## Task description
Locate, in the data below, the line that contains "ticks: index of" and the line that contains "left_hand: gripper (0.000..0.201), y"; reproduce exactly those two lines and every line between them, nothing more.

::: Listed entries

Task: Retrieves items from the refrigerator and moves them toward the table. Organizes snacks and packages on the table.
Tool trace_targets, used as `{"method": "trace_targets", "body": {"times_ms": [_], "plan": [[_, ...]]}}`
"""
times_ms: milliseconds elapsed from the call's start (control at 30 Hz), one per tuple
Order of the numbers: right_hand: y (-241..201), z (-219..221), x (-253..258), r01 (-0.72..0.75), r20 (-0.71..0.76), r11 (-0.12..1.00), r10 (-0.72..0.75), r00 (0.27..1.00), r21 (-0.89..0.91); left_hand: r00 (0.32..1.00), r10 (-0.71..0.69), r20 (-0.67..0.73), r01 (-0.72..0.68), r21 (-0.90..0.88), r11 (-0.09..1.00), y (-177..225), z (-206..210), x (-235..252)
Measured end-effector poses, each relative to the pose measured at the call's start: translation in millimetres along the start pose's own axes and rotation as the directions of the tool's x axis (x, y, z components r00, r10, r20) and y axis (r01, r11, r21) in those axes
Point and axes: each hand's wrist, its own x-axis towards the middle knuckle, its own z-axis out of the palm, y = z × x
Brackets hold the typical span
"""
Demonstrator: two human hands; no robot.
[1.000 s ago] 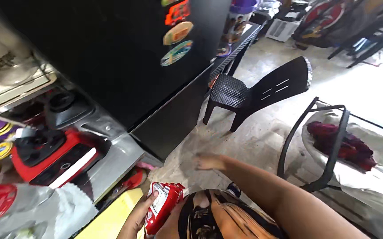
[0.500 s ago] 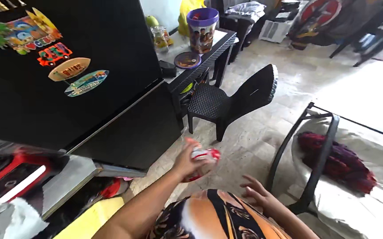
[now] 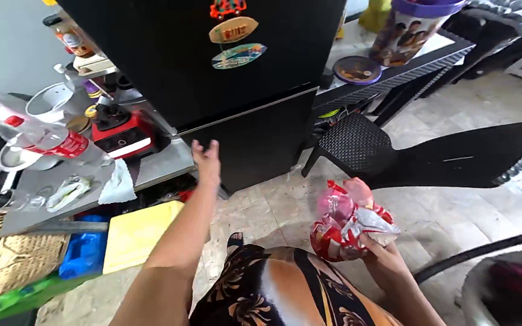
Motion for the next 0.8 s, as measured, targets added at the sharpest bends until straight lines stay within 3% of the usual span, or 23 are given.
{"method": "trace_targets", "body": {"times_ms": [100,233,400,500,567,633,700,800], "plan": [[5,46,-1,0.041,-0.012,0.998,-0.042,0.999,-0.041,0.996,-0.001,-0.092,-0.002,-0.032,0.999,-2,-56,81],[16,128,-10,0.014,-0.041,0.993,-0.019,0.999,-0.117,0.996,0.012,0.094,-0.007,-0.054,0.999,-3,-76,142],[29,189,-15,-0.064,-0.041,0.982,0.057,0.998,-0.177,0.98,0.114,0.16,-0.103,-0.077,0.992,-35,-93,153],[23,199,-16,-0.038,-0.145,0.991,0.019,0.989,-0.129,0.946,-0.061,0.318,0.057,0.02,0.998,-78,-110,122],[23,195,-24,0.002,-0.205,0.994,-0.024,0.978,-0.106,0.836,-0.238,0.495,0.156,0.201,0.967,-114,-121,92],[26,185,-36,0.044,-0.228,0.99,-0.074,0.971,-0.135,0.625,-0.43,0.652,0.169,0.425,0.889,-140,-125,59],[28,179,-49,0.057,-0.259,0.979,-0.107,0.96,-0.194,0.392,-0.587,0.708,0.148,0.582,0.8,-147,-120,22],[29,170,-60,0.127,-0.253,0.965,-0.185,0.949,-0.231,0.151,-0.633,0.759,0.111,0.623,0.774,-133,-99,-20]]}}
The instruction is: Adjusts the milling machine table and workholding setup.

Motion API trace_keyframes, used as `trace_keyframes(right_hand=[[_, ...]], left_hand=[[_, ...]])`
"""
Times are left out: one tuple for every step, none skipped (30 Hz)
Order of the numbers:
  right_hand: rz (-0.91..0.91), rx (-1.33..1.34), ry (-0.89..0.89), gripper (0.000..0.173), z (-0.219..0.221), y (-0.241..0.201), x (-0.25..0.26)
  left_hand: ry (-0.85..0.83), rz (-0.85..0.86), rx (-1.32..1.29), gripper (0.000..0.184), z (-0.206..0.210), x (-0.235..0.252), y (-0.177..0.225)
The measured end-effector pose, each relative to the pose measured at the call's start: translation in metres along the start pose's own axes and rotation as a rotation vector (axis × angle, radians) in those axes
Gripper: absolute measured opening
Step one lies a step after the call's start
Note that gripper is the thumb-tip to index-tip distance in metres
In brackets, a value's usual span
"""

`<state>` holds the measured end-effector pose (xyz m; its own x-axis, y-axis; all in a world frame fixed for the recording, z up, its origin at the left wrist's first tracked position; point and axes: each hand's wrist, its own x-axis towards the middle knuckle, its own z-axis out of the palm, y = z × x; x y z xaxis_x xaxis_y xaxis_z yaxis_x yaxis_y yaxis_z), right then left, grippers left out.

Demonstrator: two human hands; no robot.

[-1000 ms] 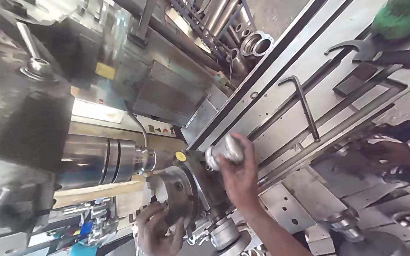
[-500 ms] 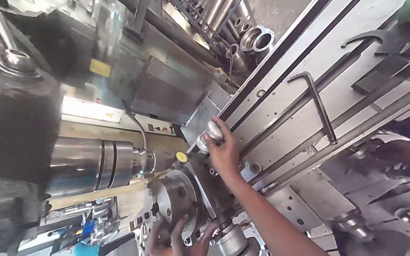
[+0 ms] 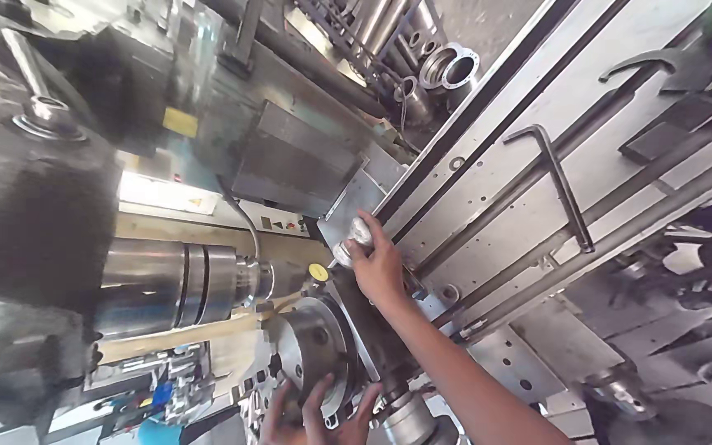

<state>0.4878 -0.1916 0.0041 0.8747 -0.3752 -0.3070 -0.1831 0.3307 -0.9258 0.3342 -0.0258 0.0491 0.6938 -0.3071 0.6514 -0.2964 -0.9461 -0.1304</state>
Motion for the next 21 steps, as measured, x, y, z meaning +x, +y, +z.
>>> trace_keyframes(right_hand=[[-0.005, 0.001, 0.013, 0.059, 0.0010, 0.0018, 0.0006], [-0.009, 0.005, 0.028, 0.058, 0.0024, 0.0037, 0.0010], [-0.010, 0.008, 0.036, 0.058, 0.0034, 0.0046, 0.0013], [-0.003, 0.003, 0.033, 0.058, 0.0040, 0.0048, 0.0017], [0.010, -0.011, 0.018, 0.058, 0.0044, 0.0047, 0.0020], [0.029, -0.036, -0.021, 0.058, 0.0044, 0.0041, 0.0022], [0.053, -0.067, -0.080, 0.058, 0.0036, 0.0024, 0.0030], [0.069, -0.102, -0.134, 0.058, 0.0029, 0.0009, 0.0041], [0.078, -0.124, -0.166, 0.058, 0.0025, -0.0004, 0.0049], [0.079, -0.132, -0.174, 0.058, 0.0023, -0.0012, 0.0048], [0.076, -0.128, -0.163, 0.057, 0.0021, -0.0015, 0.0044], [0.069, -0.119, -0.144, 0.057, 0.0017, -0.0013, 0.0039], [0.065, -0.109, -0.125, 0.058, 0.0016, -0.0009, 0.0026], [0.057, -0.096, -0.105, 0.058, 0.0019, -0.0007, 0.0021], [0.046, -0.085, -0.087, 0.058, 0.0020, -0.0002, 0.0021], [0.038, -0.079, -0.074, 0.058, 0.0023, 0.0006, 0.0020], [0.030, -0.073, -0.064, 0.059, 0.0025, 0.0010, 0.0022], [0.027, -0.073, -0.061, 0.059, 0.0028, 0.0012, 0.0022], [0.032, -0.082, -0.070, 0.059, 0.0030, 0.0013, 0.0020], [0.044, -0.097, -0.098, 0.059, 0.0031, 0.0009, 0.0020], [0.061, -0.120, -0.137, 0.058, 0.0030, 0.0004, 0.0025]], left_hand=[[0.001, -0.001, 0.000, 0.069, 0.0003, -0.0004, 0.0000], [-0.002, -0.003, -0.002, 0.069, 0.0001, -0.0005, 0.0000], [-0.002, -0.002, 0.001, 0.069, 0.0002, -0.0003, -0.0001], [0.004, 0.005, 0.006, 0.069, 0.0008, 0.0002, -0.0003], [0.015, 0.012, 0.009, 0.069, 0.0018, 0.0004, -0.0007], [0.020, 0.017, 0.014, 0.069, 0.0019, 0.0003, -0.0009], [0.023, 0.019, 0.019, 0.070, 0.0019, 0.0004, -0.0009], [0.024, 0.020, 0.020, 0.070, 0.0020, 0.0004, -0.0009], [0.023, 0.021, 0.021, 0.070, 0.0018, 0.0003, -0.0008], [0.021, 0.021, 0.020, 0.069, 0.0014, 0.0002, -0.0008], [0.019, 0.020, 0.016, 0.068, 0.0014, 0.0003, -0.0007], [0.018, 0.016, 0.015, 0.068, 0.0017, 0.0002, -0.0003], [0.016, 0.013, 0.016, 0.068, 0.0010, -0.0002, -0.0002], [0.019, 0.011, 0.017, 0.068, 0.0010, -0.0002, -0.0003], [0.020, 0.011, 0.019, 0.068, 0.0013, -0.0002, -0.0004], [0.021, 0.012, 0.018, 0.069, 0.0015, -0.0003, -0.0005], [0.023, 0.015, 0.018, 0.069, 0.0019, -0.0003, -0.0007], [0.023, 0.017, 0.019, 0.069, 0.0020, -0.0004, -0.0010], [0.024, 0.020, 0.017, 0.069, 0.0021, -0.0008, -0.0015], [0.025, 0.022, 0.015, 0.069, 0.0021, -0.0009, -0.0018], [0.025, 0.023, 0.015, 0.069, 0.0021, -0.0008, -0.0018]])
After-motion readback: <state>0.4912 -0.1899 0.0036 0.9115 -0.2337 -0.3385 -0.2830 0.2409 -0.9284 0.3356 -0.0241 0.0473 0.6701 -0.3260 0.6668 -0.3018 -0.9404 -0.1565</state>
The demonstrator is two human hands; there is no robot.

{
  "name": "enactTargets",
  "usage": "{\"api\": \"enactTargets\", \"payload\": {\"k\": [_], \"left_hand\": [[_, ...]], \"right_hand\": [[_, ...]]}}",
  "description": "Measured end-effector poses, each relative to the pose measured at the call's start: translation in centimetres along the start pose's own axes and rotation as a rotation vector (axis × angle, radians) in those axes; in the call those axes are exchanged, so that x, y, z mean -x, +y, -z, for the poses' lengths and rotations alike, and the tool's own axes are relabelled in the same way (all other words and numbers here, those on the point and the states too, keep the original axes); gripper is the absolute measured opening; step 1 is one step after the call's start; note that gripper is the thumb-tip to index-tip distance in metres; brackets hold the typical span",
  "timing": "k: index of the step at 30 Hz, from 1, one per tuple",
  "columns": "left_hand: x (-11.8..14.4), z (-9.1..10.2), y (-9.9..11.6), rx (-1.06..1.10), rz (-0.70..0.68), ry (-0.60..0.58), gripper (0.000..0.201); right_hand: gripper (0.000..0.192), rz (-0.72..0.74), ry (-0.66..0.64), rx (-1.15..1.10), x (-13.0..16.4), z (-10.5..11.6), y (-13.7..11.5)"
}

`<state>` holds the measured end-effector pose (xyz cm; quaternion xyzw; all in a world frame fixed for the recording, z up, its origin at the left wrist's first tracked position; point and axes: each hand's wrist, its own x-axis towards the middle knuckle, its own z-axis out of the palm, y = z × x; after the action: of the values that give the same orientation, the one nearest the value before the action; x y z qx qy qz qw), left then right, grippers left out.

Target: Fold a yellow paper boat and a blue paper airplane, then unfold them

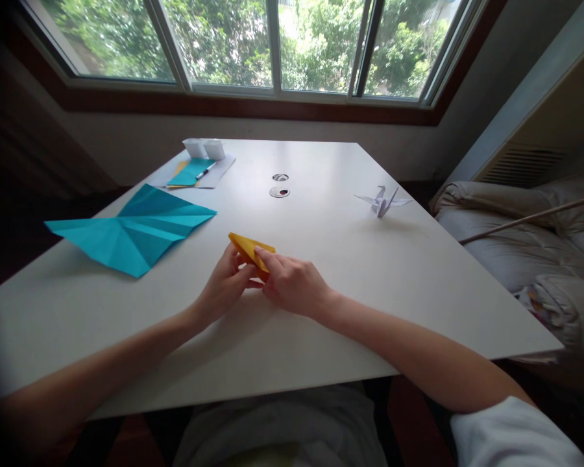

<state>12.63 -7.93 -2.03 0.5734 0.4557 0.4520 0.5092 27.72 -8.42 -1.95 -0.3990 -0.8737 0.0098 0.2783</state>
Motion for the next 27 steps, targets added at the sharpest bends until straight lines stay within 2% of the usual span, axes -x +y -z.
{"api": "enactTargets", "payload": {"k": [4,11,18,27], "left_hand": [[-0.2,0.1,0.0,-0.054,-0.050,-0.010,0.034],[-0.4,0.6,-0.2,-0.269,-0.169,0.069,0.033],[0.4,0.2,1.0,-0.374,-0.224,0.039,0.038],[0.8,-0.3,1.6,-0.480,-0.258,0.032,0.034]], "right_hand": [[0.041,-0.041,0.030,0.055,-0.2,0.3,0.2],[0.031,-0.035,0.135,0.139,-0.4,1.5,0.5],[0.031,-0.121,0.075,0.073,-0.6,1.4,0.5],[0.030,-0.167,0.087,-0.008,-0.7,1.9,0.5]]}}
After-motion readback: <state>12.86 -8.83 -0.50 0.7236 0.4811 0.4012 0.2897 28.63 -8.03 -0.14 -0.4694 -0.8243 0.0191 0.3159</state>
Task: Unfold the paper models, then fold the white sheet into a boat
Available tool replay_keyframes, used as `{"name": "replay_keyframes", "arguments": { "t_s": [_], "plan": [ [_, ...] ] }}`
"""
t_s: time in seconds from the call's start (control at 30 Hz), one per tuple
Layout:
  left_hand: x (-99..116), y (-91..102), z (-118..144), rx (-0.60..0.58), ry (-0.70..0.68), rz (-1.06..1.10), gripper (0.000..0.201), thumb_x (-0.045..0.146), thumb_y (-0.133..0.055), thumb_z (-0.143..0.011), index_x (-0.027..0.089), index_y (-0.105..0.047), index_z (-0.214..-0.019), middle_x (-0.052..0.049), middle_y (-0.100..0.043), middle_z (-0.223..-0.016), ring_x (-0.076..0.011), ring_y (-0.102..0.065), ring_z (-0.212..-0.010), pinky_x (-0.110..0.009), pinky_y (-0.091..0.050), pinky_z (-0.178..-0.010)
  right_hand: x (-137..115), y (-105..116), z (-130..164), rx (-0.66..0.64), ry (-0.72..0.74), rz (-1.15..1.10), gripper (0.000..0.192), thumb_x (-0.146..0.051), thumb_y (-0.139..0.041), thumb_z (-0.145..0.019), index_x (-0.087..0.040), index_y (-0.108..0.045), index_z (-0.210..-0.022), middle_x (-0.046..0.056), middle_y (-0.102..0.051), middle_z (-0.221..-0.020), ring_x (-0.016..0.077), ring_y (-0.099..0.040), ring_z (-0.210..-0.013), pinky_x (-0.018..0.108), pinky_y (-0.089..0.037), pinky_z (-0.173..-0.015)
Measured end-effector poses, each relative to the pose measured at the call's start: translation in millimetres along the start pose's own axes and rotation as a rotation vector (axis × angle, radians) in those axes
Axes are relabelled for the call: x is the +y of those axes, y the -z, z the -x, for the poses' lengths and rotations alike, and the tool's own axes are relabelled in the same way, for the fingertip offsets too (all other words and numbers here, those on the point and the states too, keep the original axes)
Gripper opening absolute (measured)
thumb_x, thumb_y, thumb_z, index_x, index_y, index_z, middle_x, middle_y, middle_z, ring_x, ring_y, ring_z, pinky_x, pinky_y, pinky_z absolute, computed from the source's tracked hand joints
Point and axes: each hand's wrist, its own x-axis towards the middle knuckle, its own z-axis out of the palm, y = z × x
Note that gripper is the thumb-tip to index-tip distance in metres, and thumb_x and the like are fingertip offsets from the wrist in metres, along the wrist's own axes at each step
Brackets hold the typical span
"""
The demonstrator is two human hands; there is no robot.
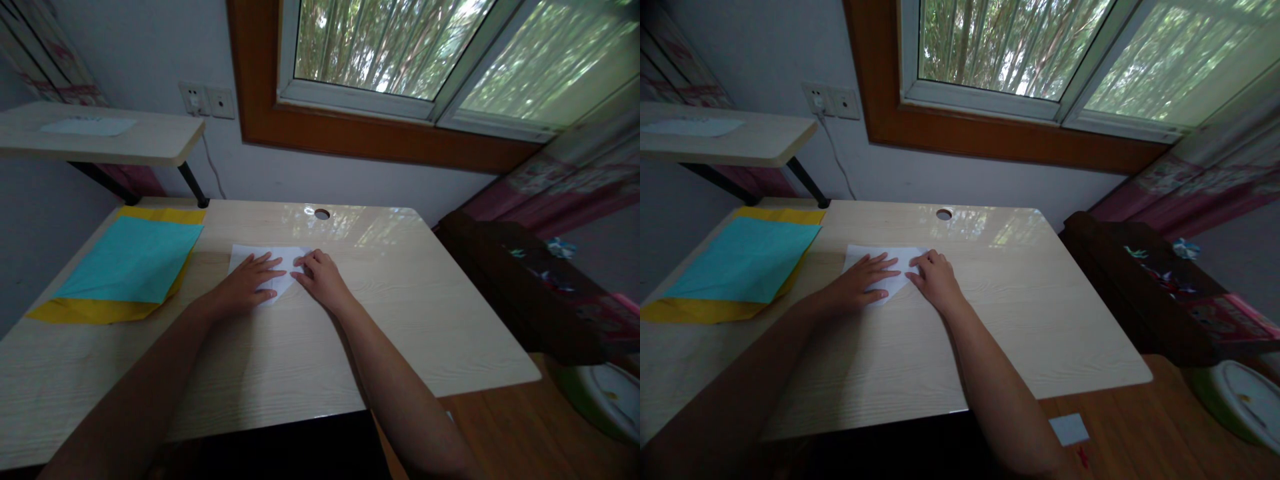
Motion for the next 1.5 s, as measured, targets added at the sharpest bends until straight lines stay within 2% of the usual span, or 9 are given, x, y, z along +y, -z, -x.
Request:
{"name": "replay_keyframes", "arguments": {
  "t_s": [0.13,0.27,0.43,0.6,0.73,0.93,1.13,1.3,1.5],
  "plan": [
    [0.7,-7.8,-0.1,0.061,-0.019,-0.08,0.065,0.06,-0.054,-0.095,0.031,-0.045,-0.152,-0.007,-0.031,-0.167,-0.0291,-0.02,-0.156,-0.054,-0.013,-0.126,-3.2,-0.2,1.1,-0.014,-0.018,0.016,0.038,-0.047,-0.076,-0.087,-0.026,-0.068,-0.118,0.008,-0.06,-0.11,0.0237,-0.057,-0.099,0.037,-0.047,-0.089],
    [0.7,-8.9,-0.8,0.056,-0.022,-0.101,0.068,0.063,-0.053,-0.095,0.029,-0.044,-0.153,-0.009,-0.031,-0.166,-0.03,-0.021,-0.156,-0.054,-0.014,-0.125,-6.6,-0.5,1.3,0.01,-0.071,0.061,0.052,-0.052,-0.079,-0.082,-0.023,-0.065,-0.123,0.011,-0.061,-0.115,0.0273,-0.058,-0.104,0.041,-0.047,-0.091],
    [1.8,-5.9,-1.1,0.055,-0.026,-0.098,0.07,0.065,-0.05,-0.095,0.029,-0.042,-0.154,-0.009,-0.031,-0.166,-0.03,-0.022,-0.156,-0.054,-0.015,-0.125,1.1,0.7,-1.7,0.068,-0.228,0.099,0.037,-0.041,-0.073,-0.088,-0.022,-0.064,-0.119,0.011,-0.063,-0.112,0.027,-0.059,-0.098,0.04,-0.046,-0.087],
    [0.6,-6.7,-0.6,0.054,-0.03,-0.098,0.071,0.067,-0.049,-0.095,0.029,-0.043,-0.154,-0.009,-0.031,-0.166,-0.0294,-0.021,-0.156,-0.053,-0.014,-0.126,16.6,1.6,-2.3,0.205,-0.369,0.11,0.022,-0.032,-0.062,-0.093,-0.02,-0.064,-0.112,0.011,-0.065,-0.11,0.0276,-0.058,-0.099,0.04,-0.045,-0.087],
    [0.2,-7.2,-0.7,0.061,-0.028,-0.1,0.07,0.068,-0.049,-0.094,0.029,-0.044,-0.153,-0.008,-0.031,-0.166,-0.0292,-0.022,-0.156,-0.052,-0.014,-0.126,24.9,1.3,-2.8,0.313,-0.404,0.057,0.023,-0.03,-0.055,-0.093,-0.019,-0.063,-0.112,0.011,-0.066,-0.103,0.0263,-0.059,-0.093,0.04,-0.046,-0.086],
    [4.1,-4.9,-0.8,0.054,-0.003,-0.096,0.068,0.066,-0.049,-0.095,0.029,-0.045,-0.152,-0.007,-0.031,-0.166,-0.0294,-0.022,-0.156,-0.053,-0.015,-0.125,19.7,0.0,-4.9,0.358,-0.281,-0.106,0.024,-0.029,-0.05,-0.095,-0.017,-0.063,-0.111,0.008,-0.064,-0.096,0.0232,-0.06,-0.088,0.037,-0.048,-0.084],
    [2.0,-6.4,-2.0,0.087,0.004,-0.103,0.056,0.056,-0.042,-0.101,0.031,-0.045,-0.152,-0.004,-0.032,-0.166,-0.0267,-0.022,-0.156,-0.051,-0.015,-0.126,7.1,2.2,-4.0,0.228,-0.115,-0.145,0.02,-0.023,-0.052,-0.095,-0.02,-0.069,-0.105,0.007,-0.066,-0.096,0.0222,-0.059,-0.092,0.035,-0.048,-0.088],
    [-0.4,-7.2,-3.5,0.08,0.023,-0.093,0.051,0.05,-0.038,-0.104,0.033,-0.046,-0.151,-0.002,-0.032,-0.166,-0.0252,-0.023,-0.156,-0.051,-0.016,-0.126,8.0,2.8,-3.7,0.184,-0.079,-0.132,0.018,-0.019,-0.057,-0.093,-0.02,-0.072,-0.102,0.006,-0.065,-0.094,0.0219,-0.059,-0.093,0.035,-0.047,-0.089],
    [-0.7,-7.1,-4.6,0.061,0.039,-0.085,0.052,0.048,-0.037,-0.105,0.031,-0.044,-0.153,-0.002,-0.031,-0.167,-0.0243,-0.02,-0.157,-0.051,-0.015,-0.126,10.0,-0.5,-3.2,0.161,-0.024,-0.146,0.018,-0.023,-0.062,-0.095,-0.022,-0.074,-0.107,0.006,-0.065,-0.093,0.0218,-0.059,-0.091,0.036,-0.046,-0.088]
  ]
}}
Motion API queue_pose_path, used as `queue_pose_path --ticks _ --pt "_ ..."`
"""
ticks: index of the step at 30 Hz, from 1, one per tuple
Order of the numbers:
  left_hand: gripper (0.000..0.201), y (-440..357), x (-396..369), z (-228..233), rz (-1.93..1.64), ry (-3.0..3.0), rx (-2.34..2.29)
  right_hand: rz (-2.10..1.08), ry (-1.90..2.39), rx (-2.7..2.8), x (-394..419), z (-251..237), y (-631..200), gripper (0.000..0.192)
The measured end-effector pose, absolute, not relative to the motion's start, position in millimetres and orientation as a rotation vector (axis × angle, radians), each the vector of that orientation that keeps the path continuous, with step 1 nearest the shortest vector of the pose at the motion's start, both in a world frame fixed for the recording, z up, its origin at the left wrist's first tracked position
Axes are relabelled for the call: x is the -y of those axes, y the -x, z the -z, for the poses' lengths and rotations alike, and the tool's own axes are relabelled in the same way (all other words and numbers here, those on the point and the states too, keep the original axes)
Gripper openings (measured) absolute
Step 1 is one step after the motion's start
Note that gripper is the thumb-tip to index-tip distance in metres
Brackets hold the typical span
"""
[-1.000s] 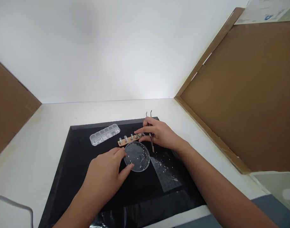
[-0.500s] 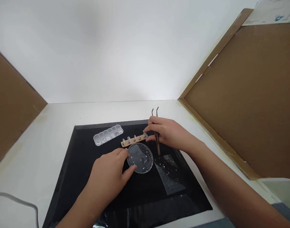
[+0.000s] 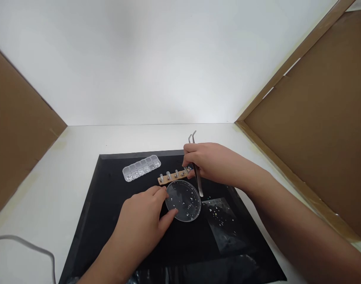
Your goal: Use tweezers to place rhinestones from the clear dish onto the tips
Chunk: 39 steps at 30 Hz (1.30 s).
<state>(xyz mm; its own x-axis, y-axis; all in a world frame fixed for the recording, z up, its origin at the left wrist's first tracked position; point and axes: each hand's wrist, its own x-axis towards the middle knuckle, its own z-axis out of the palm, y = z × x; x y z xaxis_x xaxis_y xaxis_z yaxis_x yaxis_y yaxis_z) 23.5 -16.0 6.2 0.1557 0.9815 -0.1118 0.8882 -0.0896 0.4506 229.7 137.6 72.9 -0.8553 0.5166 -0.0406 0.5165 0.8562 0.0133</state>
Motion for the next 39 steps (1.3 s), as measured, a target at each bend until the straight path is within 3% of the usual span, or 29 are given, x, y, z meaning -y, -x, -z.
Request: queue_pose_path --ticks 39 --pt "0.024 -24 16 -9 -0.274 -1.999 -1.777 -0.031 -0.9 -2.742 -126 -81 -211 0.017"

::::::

## Written answer
ticks: index of the step at 30 Hz, from 1, one per tuple
Order of the numbers:
  left_hand: gripper (0.000..0.201), y (-440..357), x (-396..369), z (-228..233), rz (-1.93..1.64), ry (-3.0..3.0), rx (-2.34..2.29)

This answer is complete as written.